Follow-up from my last question: pyjanitor pivot_longer multiple sets of columns with common grouping variable and id column
In my last question, the dataset I gave was oversimplified for the problem I was having. I have changed the column names to represent the ones in my dataset, as I couldn't figure out how to fix them myself using regex in pivot_longer
. In the model dataset I gave, columns were written with the following pattern: number_word
, but in my dataset the columns are in any order and never separated by underscores (e.g., wordnumber).
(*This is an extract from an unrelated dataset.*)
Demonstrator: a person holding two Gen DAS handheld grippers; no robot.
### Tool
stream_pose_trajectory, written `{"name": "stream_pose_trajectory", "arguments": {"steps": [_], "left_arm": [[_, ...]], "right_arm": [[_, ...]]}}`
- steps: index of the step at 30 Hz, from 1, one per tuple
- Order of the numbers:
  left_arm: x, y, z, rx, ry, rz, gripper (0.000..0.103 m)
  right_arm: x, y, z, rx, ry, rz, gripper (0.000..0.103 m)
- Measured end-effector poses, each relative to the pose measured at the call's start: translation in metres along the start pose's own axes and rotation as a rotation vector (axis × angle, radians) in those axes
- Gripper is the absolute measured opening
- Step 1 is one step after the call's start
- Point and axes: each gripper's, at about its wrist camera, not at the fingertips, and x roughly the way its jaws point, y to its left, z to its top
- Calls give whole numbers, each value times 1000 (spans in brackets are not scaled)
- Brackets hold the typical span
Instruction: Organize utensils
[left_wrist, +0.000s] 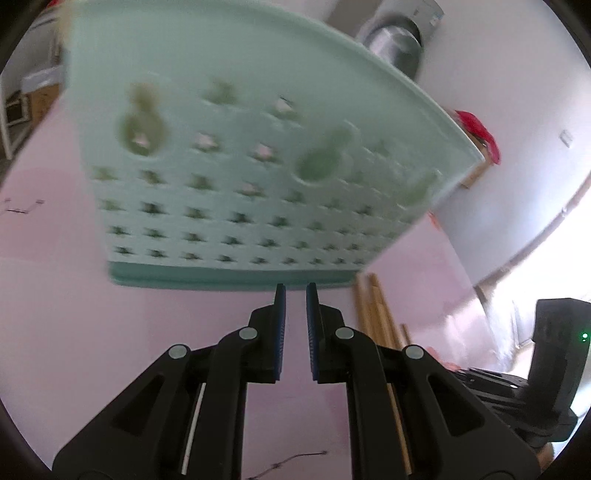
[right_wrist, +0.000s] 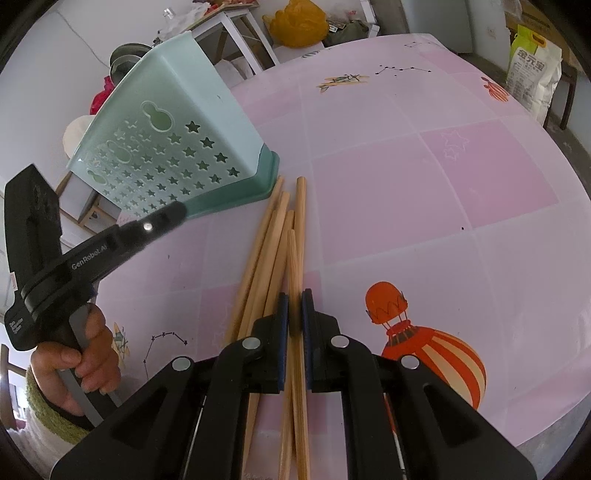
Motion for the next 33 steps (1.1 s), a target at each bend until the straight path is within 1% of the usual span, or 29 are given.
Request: {"name": "stream_pose_trajectory", "arguments": {"steps": [2, 5, 10, 17, 20, 22, 24, 28, 31, 33], "left_arm": [[11, -7, 1, 0, 18, -16, 10], [18, -6, 3, -18, 32, -37, 10], [31, -7, 7, -43, 38, -63, 10], [40, -7, 8, -68, 21, -72, 10], [36, -11, 6, -64, 28, -74, 10], [23, -10, -1, -50, 33, -88, 10], [10, -13, -12, -22, 45, -104, 14], [-11, -18, -43, 34, 91, -123, 15], [-21, -24, -63, 41, 113, -142, 15], [-23, -33, -75, 47, 108, -140, 15]], "right_arm": [[1, 0, 0, 0, 0, 1, 7], [1, -1, 1, 3, 0, 4, 7], [1, -3, 1, 12, 2, 15, 8], [1, -3, 1, 17, 4, 19, 7], [1, -3, 1, 25, 8, 26, 8], [2, -3, 1, 29, 11, 30, 8], [2, -2, 1, 30, 16, 33, 7], [3, 3, -1, 29, 29, 46, 8], [5, 10, -6, 18, 40, 55, 8], [6, 15, -9, 13, 48, 61, 8]]}}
Note that the number needs to be the same grouping variable for each column set. So there should be a rating, estimate, and type for each number.
df = pd.DataFrame({
'id': [1, 1, 1],
'ratingfirst': [1, 2, 3],
'ratingsecond': [2.8, 2.9, 2.2],
'ratingthird': [3.4, 3.8, 2.9],
'firstestimate': [1.2, 2.4, 2.8],
'secondestimate': [2.4, 3, 2.4],
'thirdestimate':[3.4, 3.8, 2.9],
'firsttype': ['red', 'green', 'blue'],
'secondtype': ['red', 'green', 'yellow'],
'thirdtype': ['red', 'red', 'blue'],
})
The header of my desired output is the following:
id | category | rating | estimate | type |
---|---|---|---|---|
1 | first | 1.0 | 1.2 | 'red' |
I think the easiest way would be to align the columns you have with what was used in the previous question, something like:
def fix_col_header(s, d):
for word, word_replace in d.items():
s = s.replace(word, word_replace)
if s.startswith("_"):
s = s[len(word_replace):] + s[:len(word_replace)]
return s
d = {"first":"_first", "second":"_second", "third": "_third"}
df.columns = [fix_col_header(col, d) for col in df.columns]
This will give the columns:
id, rating_first, rating_second, rating_third, estimate_first, estimate_second, estimate_third, type_first, type_second, type_third
Now you can apply the solution from the previous question (note that category and value are switched). For completeness I have added it here:
import janitor
(df
.pivot_longer(
column_names="*_*",
names_to = (".value", "category"),
names_sep="_")
)